Katholische Arbeitgeber Die zweite Ehe - ein Kündigungsgrund? 

Es ist kein Einzelfall: Ein Mitarbeiter der katholischen Kirche heiratet zum zweiten Mal ohne die alte Ehe annullieren zu lassen - und der Arbeitgeber spricht die Kündigung aus. Aber ist eine solche Kündigung auch rechtens? Und muss ein Angestellter eines katholischen Arbeitgebers auch streng nach den Regeln des katholischen Glaubens leben?

Eheringe (Foto: colourbox.de - (privat))
Die Ehe gilt im Christentum als eines der sieben Sakramente. colourbox.de - (privat)

Die Begründung ist einfach: Wo katholisch draufsteht, muss auch katholisch drin sein. Eine zweite Ehe kann nicht akzeptiert werden - das ist Ehebruch. Solche Fälle schlagen immer hohe Wellen und sorgen für Empörung in der Öffentlichkeit. Ob nun die Kitaleiterin, der Organist oder wie aktuell der Chefarzt – alle haben eine katholische Einrichtung als Arbeitgeber, die nach dem zweiten "Ja"-Wort das Arbeitsverhältnis beendet hat.

Aktueller Stand

Das Bundesverfassungsgericht hatte Kündigungen aus solchen "Loyalitätsverstößen" abgesegnet. Das Bundesarbeitsgericht, unzufrieden über die Karlsruher Entscheidung, legte die Sache daraufhin dem EuGH vor. Denn der Europäischen Gerichtshof urteilte schon mal in einem ähnlichen Fall: Die Kündigung verstößt gegen das Grundrecht auf Schutz des Privatlebens. 

Rechtsprechung der Kirche 

Vor drei Jahren hat die katholische Kirche ihr Arbeitsrecht modernisiert. Damit sind solche Fälle aber nicht ausgeschlossen. Beispielsweise bei Religionslehrer/innen oder Mitarbeitern in der Seelsorge verlangt die Kirche nach wie vor, dass sie ihr Privatleben so gestalten, dass es in Übereinstimmung mit der Lehre der katholischen Kirche steht. Ein hohes Kündigungsrisiko haben also immer noch homosexuelle Religionslehrer/innen, insbesondere, wenn sie eine gleichgeschlechtliche Ehe schließen.

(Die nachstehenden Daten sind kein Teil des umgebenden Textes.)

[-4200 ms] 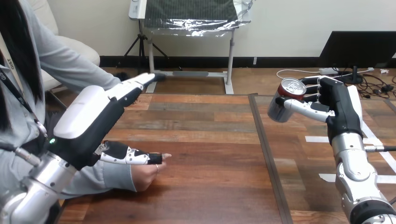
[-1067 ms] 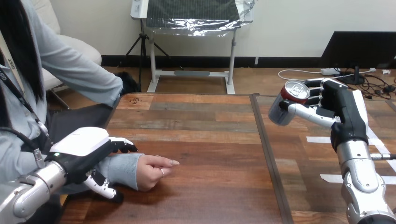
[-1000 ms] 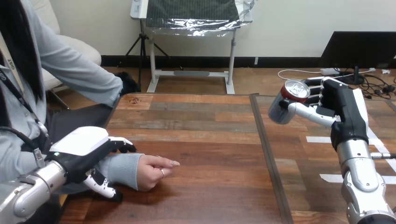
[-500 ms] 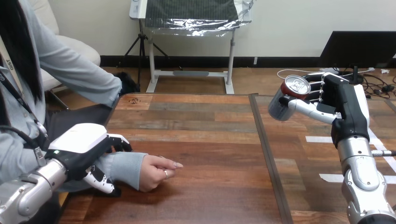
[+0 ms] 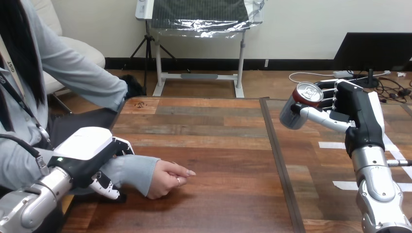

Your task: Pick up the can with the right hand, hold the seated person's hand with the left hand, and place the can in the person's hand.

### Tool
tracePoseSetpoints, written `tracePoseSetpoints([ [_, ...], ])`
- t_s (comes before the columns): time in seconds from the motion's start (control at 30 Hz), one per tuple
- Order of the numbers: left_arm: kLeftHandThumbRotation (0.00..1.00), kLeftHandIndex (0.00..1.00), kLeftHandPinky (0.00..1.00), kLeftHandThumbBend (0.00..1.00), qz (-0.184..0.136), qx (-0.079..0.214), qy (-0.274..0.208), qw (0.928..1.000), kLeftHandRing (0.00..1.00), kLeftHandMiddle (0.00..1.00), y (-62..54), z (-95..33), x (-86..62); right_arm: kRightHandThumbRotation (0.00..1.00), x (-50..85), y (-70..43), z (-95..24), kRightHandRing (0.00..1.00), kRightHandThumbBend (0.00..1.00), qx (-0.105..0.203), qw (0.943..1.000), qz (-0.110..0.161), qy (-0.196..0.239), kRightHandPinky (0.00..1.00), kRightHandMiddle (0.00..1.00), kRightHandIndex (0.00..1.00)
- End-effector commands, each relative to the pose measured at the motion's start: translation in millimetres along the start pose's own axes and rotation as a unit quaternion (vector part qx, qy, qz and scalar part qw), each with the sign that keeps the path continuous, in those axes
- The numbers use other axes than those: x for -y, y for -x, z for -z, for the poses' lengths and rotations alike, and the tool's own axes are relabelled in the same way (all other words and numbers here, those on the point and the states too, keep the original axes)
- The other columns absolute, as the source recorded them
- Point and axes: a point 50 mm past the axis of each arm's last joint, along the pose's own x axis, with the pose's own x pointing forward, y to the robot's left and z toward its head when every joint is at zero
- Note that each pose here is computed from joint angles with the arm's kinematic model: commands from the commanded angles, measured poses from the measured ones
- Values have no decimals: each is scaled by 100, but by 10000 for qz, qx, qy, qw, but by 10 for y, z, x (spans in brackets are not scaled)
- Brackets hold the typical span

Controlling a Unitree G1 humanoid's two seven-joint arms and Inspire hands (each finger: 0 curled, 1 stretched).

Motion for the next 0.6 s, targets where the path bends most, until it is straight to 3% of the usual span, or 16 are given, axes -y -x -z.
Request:
tracePoseSetpoints([
  [0.0, 0, 52, 41, 100, -182, 197, 17, 9996, 46, 51, -85, -70, -90, 0, -35, -148, -284, 45, 75, 595, 9982, 45, -51, 40, 49, 52],
  [0.57, 0, 46, 34, 96, -408, 486, 269, 9976, 38, 43, -87, -135, -153, 0, -108, -154, -281, 45, 74, 542, 9985, -59, 10, 40, 50, 52],
])
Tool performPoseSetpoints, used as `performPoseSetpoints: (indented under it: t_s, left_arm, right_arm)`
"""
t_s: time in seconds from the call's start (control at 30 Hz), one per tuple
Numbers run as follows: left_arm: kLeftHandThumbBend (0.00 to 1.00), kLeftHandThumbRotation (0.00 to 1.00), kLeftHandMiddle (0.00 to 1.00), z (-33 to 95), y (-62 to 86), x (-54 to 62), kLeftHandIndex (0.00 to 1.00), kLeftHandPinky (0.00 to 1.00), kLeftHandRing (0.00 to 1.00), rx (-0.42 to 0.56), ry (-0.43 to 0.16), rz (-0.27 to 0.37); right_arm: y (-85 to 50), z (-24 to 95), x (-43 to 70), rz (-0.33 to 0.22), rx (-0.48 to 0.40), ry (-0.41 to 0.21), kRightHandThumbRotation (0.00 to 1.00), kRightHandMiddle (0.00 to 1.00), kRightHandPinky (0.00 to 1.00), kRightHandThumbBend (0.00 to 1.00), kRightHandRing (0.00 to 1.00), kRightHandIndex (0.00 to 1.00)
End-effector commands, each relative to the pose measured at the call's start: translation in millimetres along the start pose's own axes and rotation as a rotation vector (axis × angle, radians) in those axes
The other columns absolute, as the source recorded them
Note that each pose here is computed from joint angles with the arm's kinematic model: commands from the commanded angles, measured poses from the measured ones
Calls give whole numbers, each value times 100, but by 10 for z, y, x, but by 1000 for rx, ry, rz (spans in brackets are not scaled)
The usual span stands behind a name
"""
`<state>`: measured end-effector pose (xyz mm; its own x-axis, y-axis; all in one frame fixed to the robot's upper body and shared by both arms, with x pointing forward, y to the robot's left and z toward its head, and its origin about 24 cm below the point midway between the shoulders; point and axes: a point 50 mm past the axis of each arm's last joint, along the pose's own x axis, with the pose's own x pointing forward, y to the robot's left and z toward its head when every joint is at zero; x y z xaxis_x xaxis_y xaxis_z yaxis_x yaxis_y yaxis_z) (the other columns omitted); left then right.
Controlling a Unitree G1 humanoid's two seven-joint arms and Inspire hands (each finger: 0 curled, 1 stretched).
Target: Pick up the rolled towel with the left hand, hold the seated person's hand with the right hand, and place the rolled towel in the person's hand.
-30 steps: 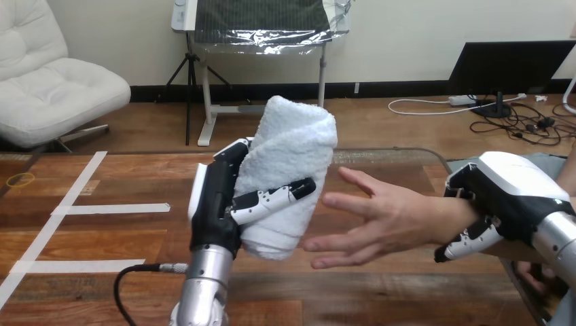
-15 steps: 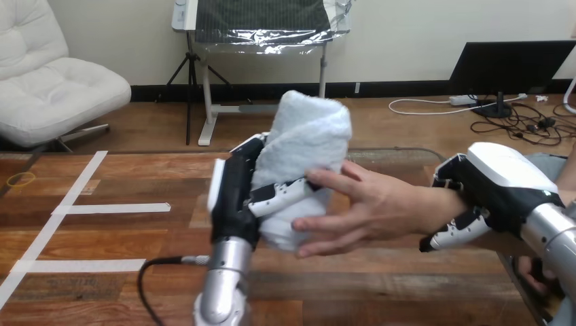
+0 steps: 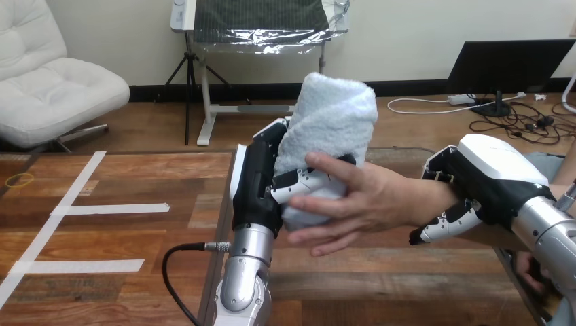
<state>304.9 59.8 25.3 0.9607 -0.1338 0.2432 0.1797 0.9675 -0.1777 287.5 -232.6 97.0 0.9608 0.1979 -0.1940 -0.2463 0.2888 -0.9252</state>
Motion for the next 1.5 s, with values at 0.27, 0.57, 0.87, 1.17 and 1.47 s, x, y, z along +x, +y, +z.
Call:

Und wer nach einer Scheidung zum zweiten Mal heiratet, ist aus Sicht der Kirche als Religionslehrer/in in den meisten Fällen nicht mehr tragbar. Sie sagen: Personen in einem solchen Job müssen auch für die Lehre der Kirche eintreten können. Bei Erziehern beispielsweise ist es eine Ermessensfrage. Zumindest gibt es keinen Automatismus mehr, dass sie aus dem Dienst fliegen.

Scheidung (Foto: colourbox.com - Nice Matin)
In der Bibel werden Scheidung und Neuheirat als ein Ehebruch angesehen. colourbox.com - Nice Matin

Auswirkungen

Auch die evangelische Kirche schaut mit Spannung auf das Urteil. Homosexualität und die zweite Ehe sind dort nicht das Problem. Aber wie verhält es sich, wenn ein Mitarbeiter einer evangelischen Einrichtung aus der Kirche austritt? Die Befürchtung zumindest beider Konfessionen ist, dass der EuGH grundsätzlich am kirchlichen Arbeitsrecht und den vielen Sonderregelungen kratzt.